Jack, Suzie, and Alec think that the perfect place to find the perfect person is in a graveyard because nobody would think of looking there. But how would the perfect person appear in a graveyard? After searching through several cemeteries, they become frustrated because they find nothing unusual and do not know what the wizard was talking about. They finally find a cemetery where they can enter a new world that is built upon their imaginations.

Using their imaginations mean, as they discuss a trait or physical appearance, they can build the person using their minds. What they imagine can become reality. Using their imaginations, they begin to discuss what the perfect person would look like and act. They cannot decide because the traits that they imagined as a perfect person are foreign to them. Finally, they start talking about themselves, and what they like and do not like.

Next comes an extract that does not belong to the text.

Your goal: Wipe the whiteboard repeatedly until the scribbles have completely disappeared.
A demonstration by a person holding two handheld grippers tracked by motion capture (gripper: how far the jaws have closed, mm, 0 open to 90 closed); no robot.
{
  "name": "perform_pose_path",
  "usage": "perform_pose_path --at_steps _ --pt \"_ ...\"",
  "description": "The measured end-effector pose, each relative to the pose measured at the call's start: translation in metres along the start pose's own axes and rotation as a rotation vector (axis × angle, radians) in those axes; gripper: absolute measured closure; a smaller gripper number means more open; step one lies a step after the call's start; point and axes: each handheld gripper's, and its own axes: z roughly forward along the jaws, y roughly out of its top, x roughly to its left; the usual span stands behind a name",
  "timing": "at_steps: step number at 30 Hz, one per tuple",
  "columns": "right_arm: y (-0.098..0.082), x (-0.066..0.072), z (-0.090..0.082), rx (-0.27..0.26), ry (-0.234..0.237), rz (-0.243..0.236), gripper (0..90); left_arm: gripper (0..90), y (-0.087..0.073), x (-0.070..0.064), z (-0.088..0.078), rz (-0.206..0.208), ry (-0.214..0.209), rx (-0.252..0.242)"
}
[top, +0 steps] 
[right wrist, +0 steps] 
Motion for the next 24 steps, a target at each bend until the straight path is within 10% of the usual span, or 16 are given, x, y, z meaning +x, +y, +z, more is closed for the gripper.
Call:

After a lengthy conversation that continues for days, Suzie stands up and yells that she has the answer. She states they should make three lists of their best physical and mental traits. That will be the perfect person. The perfect person is within them as it is within all people. They compile the perfect person using their imaginations and take it to the wizard. Suzie explains to the wizard with the assistance of Jack and Alec that the perfect person was within them as it is within all people.

The wizard states that they found the answer to the clue. As such, they are also able to break the spell over their friend. The spell is broken, and the four leave and live happily ever after. The setting regarding where the movie takes place can be instrumental in a horror movie. Many times, horror movies take place in a historical area with big, old houses that hold many secrets. Secrets provide the basis of a story as the house is supposedly haunted because something gruesome happened there many years ago.

However, the setting may not be unusual, but it can be a typical small town or city just like the one where you live.

The plot, once again, is inner conflict.